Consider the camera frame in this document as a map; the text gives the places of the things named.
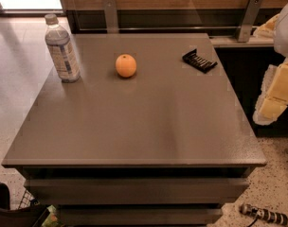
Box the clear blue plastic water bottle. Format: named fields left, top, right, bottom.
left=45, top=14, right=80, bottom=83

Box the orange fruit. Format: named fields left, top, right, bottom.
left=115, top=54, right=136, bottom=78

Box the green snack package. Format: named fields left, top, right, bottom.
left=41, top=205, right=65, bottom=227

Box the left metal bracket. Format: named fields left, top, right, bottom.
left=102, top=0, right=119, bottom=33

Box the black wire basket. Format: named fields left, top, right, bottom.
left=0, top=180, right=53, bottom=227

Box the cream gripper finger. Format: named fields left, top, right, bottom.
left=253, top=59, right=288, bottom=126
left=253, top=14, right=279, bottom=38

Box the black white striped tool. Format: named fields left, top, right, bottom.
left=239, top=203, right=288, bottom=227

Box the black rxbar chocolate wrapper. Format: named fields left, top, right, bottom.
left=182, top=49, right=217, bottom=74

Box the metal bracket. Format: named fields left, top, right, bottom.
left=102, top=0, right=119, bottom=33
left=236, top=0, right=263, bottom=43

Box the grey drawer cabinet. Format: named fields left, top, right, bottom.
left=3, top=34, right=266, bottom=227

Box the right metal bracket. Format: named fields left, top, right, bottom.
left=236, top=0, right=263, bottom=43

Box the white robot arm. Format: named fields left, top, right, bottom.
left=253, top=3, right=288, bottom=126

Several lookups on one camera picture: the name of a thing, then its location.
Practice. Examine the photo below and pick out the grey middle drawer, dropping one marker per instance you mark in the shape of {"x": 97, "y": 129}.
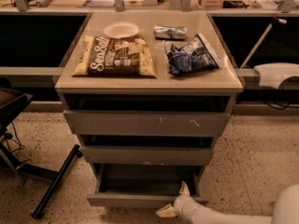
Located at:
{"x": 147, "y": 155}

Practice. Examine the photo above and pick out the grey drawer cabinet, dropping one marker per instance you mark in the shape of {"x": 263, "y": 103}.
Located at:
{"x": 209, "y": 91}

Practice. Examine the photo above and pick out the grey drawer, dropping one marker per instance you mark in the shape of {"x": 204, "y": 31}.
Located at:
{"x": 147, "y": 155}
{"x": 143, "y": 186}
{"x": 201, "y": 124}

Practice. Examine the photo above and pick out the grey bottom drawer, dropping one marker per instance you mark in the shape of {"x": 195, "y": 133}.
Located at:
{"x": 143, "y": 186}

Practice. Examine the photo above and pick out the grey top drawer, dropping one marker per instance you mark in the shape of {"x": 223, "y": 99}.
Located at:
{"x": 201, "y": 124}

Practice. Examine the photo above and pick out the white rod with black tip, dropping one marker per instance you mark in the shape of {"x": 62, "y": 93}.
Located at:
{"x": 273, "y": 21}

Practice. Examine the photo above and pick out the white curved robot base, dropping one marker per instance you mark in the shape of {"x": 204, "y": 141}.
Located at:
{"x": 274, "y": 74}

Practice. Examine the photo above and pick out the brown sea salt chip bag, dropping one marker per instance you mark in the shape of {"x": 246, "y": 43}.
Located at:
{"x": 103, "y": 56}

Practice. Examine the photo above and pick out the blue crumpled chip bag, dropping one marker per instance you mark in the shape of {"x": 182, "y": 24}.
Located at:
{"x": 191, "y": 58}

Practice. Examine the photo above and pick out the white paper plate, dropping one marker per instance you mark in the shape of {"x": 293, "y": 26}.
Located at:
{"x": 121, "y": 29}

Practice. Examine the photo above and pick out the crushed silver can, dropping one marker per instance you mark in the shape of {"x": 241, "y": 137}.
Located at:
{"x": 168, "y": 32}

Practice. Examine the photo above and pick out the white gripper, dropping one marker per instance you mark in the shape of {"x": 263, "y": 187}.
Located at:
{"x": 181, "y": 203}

§ WORK TO BE COMPLETED
Nothing but a number should be given: the count of lines in the records that contain the word "camera".

§ SOLUTION
2